▶ **BRIEF**: As you restate the entries, keep every word intact and leave out whatever images they hold.

• • • •

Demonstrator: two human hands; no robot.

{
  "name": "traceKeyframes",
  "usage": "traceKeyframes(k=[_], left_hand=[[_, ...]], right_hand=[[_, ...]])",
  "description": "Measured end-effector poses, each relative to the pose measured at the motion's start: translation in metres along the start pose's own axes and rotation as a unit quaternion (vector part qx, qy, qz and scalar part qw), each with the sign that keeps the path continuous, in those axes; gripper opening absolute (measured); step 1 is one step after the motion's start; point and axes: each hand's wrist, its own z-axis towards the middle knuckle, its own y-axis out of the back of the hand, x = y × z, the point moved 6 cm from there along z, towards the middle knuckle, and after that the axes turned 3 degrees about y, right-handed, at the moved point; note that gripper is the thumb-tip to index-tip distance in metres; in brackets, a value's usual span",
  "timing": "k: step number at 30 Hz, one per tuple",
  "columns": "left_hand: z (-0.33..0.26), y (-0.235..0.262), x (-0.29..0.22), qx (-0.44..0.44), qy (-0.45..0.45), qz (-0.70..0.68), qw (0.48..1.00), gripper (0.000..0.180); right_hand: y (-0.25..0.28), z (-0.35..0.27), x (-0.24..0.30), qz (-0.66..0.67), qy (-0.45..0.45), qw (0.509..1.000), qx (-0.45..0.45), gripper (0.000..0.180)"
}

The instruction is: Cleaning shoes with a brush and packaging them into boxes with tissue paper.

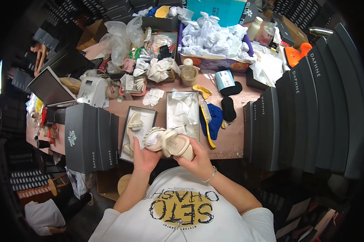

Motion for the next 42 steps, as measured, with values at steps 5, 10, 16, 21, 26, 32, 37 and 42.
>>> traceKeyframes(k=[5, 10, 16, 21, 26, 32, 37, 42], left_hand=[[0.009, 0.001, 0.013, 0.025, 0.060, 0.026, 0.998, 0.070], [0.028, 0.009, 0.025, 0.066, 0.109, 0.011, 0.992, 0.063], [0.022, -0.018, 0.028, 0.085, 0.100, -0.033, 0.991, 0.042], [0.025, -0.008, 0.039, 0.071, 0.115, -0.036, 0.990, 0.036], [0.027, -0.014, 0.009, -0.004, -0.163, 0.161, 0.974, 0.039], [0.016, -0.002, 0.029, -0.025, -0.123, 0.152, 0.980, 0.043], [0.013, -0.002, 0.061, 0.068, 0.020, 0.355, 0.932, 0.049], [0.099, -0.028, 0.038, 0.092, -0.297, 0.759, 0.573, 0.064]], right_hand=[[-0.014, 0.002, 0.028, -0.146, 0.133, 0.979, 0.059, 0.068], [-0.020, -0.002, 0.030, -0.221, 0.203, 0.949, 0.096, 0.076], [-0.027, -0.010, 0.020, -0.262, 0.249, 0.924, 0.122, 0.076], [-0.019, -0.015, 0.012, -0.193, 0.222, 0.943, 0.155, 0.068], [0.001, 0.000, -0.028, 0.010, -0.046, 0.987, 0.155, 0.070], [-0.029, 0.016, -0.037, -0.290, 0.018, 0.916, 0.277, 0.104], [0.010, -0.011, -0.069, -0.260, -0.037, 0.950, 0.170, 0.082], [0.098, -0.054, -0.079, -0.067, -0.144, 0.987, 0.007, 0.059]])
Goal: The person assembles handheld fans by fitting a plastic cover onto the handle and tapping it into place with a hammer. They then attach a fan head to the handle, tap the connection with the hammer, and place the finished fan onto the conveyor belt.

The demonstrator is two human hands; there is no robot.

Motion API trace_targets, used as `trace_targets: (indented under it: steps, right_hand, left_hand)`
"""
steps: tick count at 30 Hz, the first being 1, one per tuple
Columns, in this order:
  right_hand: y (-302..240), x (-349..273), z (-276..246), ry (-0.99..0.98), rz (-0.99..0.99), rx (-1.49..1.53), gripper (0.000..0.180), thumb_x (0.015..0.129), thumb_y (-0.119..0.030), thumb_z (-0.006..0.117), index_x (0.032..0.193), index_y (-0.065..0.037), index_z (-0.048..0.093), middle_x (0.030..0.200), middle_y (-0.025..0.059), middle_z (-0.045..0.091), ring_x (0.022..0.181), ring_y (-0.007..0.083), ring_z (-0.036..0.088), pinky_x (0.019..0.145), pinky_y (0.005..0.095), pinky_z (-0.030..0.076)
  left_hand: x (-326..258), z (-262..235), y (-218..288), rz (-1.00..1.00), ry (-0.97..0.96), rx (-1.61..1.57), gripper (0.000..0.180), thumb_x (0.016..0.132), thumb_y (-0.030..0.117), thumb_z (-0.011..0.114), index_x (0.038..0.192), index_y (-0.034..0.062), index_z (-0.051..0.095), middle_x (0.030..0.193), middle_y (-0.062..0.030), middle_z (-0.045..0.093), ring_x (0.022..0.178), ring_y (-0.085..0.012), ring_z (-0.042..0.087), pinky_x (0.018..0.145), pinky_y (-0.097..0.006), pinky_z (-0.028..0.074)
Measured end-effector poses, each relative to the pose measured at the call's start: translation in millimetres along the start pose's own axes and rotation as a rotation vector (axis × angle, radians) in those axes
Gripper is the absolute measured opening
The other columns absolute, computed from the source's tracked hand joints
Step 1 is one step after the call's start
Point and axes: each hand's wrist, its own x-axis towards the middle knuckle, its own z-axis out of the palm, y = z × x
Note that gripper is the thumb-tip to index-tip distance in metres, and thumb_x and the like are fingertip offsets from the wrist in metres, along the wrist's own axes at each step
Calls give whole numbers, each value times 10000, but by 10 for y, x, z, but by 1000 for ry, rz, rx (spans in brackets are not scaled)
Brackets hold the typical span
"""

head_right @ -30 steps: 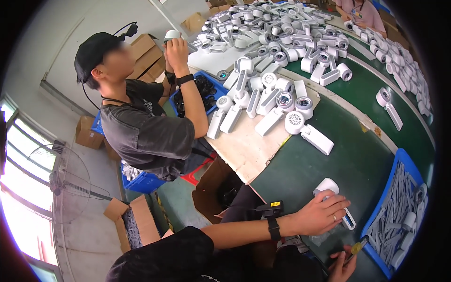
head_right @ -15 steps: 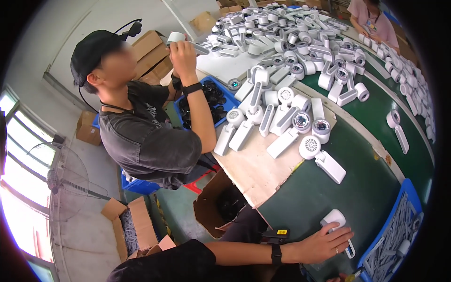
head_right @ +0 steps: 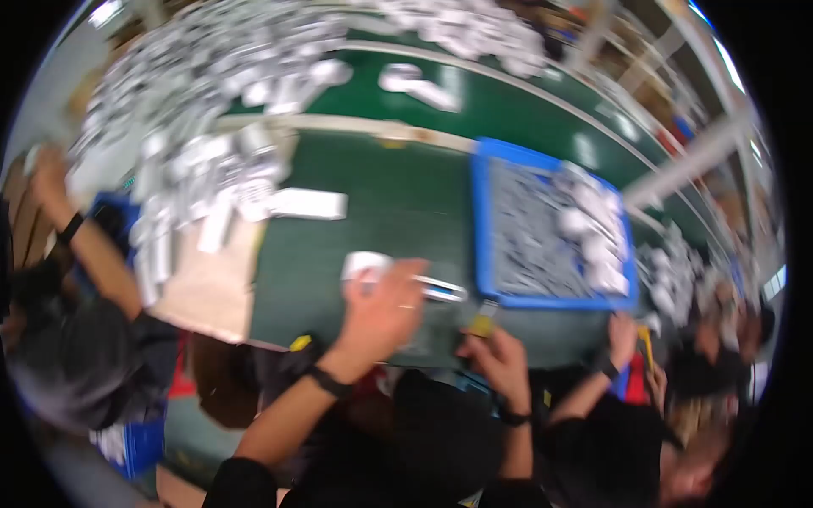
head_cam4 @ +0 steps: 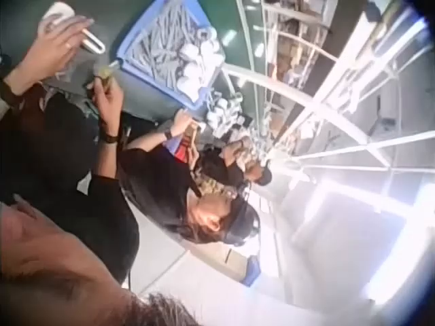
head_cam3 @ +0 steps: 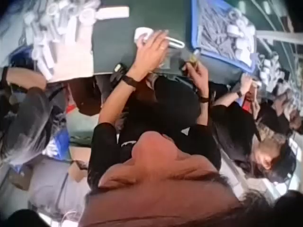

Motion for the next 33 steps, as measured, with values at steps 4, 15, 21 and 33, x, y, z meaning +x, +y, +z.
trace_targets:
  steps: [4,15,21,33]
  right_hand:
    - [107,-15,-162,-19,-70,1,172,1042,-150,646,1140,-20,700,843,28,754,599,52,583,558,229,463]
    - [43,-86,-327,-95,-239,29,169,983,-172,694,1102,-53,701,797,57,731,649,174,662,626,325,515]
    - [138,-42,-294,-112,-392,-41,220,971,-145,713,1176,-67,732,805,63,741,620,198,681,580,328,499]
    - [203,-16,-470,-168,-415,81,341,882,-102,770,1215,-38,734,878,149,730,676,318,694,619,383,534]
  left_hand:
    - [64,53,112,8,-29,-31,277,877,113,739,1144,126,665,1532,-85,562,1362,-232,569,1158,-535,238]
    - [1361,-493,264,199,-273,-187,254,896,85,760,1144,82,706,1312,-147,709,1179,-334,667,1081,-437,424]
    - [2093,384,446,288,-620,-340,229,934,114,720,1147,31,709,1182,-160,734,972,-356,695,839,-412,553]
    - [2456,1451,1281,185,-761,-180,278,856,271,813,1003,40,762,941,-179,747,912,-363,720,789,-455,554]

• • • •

▶ **THE COMPLETED TASK**:
Demonstrator: two human hands; no robot.

{
  "name": "traceKeyframes",
  "usage": "traceKeyframes(k=[_], left_hand=[[_, ...]], right_hand=[[_, ...]])",
  "description": "Measured end-effector poses, each relative to the pose measured at the motion's start: translation in metres along the start pose's own axes and rotation as a unit quaternion (vector part qx, qy, qz and scalar part qw), each with the sign that keeps the path continuous, in those axes; gripper opening absolute (measured); step 1 is one step after the motion's start; point and axes: each hand's wrist, its own z-axis towards the middle knuckle, its own y-axis out of the back of the hand, x = y × z, the point moved 6 cm from there along z, towards the middle knuckle, and after that the axes turned 3 degrees about y, right-handed, at the moved point; note that gripper is the thumb-tip to index-tip distance in metres; in brackets, a value's usual span",
  "timing": "k: step number at 30 Hz, one per tuple",
  "columns": "left_hand: z (-0.33..0.26), y (-0.235..0.262), x (-0.29..0.22), qx (-0.44..0.44), qy (-0.45..0.45), qz (-0.70..0.68), qw (0.48..1.00), gripper (0.000..0.180); right_hand: y (-0.25..0.28), z (-0.35..0.27), x (-0.24..0.30), qz (-0.66..0.67), qy (-0.45..0.45), qw (0.509..1.000), qx (-0.45..0.45), gripper (0.000..0.180)"
}

The instruction is: Cleaning shoes with a brush and packaging them into boxes with tissue paper.


Motion for the next 42 steps, as measured, with values at steps 5, 10, 16, 21, 26, 32, 37 and 42.
>>> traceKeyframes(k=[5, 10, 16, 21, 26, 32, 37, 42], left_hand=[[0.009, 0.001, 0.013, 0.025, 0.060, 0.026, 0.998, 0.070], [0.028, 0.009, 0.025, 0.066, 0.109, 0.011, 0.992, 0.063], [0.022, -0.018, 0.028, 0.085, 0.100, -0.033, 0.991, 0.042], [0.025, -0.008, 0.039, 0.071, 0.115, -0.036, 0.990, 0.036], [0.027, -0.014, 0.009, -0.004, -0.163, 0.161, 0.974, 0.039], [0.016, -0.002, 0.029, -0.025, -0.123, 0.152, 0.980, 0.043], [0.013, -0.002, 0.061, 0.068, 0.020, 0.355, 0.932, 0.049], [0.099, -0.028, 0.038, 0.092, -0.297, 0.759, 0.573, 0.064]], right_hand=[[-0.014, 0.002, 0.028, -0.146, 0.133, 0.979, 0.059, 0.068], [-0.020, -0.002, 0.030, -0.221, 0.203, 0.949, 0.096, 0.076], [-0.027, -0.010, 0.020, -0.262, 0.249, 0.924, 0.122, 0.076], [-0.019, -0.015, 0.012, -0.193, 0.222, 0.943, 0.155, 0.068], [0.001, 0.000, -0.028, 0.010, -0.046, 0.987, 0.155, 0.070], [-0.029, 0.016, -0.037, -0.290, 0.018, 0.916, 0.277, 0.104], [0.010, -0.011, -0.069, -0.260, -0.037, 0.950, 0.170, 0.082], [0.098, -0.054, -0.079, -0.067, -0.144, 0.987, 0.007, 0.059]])
Goal: The person assembles handheld fans by fitting a plastic cover onto the handle and tapping it into place with a hammer. They then attach a fan head to the handle, tap the connection with the hammer, and place the finished fan onto the conveyor belt.

The demonstrator is two human hands; there is no robot.

Motion API trace_targets, used as `trace_targets: (indented under it: steps, right_hand, left_hand)`
"""
steps: tick count at 30 Hz, the first being 1, one per tuple
Columns, in this order:
  right_hand: y (-302..240), x (-349..273), z (-276..246), ry (-0.99..0.98), rz (-0.99..0.99), rx (-1.49..1.53), gripper (0.000..0.180), thumb_x (0.015..0.129), thumb_y (-0.119..0.030), thumb_z (-0.006..0.117), index_x (0.032..0.193), index_y (-0.065..0.037), index_z (-0.048..0.093), middle_x (0.030..0.200), middle_y (-0.025..0.059), middle_z (-0.045..0.091), ring_x (0.022..0.181), ring_y (-0.007..0.083), ring_z (-0.036..0.088), pinky_x (0.019..0.145), pinky_y (0.005..0.095), pinky_z (-0.030..0.076)
  left_hand: x (-326..258), z (-262..235), y (-218..288), rz (-1.00..1.00), ry (-0.97..0.96), rx (-1.61..1.57), gripper (0.000..0.180), thumb_x (0.016..0.132), thumb_y (-0.030..0.117), thumb_z (-0.011..0.114), index_x (0.038..0.192), index_y (-0.034..0.062), index_z (-0.051..0.095), middle_x (0.030..0.193), middle_y (-0.062..0.030), middle_z (-0.045..0.093), ring_x (0.022..0.178), ring_y (-0.085..0.012), ring_z (-0.042..0.087), pinky_x (0.018..0.145), pinky_y (-0.097..0.006), pinky_z (-0.028..0.074)
Measured end-effector poses, each relative to the pose measured at the call's start: translation in millimetres along the start pose's own axes and rotation as a rotation vector (axis × angle, radians) in those axes
Gripper is the absolute measured opening
The other columns absolute, computed from the source's tracked hand joints
Step 1 is one step after the call's start
Point and axes: each hand's wrist, its own x-axis towards the middle knuckle, its own z-axis out of the palm, y = z × x
Note that gripper is the thumb-tip to index-tip distance in metres, and thumb_x and the like are fingertip offsets from the wrist in metres, along the wrist's own axes at each step
Calls give whole numbers, each value times 10000, but by 10 for y, x, z, but by 1000 for ry, rz, rx (spans in brackets are not scaled)
Brackets hold the typical span
"""

head_right @ -30 steps: 
head_right @ -15 steps: 
head_right @ +0 steps: 
head_cam4 @ +0 steps: 
head_cam3 @ +0 steps: 

Motion for the next 33 steps, as measured, with values at steps 4, 15, 21 and 33, x, y, z meaning +x, +y, +z.
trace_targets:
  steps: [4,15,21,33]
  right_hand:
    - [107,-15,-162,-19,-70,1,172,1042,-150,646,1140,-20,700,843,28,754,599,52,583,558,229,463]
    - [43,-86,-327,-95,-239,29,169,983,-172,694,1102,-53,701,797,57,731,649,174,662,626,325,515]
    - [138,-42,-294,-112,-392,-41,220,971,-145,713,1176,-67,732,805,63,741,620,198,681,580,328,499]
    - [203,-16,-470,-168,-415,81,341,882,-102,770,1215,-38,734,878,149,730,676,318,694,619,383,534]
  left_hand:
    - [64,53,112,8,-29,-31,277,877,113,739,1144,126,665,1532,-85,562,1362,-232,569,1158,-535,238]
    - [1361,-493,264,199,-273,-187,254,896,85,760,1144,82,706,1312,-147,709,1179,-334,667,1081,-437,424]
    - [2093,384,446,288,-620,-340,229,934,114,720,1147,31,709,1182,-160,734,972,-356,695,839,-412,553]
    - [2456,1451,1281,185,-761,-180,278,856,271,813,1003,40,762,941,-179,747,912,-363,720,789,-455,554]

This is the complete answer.